**WHAT YOU ARE ASKED TO DO:**
For the listing that follows, give again exactly the lines from the one with "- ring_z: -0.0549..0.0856" to the one with "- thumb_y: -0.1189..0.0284", including both.
DATASET EXCERPT below:
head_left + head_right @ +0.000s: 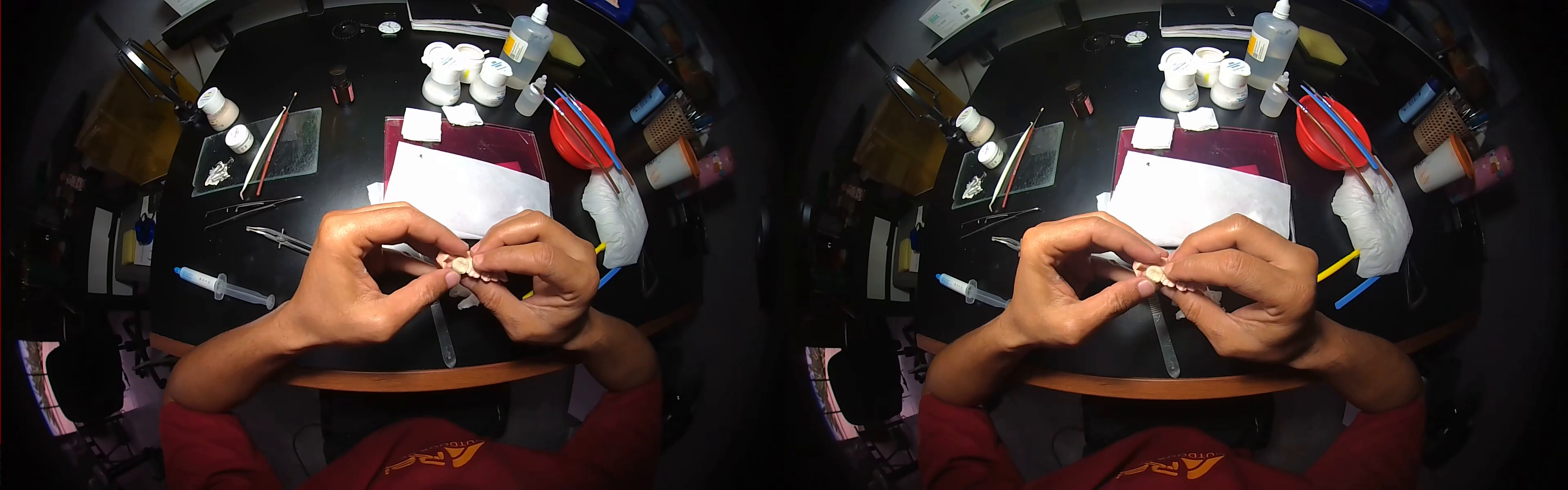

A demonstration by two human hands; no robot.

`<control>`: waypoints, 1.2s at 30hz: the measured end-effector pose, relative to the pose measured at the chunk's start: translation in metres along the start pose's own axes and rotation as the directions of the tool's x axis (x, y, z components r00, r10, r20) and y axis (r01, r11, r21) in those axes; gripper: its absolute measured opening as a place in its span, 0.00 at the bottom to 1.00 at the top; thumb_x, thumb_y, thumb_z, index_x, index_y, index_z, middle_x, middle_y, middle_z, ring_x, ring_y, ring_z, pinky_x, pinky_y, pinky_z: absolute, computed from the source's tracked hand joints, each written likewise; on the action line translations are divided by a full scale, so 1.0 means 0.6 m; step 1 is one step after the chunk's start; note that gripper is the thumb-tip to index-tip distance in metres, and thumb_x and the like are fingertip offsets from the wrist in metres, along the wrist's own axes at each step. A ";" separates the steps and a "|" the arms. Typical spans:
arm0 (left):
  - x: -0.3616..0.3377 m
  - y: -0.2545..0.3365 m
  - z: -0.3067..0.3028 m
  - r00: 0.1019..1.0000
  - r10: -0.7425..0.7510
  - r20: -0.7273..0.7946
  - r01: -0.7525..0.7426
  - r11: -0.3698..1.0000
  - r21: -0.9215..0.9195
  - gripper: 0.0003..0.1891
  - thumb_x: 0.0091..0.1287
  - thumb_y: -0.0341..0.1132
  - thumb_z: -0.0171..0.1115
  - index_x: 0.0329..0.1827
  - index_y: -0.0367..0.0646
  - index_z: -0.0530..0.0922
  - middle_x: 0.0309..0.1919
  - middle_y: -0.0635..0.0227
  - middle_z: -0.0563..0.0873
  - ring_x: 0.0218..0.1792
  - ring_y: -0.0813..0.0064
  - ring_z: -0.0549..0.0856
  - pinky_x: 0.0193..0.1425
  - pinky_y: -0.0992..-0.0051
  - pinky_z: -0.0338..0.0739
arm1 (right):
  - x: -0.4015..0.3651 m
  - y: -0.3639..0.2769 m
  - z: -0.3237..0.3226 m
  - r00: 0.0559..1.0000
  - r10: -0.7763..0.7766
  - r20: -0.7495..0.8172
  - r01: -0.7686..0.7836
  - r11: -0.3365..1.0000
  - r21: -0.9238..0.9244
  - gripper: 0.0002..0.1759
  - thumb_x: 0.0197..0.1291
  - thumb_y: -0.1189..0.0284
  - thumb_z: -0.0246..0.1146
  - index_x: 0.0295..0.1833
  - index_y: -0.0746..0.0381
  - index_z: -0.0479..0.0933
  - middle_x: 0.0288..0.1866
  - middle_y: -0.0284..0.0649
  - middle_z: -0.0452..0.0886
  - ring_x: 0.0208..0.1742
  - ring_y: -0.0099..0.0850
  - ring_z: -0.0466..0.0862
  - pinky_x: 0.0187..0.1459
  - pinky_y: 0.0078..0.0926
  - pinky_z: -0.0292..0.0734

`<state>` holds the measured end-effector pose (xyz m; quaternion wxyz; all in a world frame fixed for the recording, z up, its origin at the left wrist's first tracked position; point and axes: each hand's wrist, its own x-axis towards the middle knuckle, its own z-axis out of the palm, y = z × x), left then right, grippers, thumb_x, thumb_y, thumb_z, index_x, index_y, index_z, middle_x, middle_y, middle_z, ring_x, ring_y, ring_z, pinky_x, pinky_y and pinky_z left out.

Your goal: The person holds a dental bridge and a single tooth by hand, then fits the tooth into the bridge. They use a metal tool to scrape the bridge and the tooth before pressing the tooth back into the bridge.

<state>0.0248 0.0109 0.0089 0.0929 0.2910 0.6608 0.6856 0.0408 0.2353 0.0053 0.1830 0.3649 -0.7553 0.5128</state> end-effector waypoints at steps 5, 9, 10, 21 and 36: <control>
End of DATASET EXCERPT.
**SOLUTION TO THE EXERCISE:**
  - ring_z: -0.0549..0.0856
  - pinky_x: 0.0193..0.1425
  - pinky_y: -0.0992..-0.0051
  - pinky_z: -0.0338..0.0739
arm1 (right):
  - x: -0.4015..0.3651 m
  - y: -0.3639..0.2769 m
  - z: -0.3237..0.3226 m
  - r00: 0.0559..1.0000
  - r10: -0.7763..0.7766
  - r20: -0.7495..0.8172
  - r01: -0.7686..0.7836
  - r11: -0.3365..1.0000
  - r21: -0.9238..0.9244
  - gripper: 0.0002..0.1759
  - thumb_x: 0.0197..0.1291
  - thumb_y: -0.1189..0.0284

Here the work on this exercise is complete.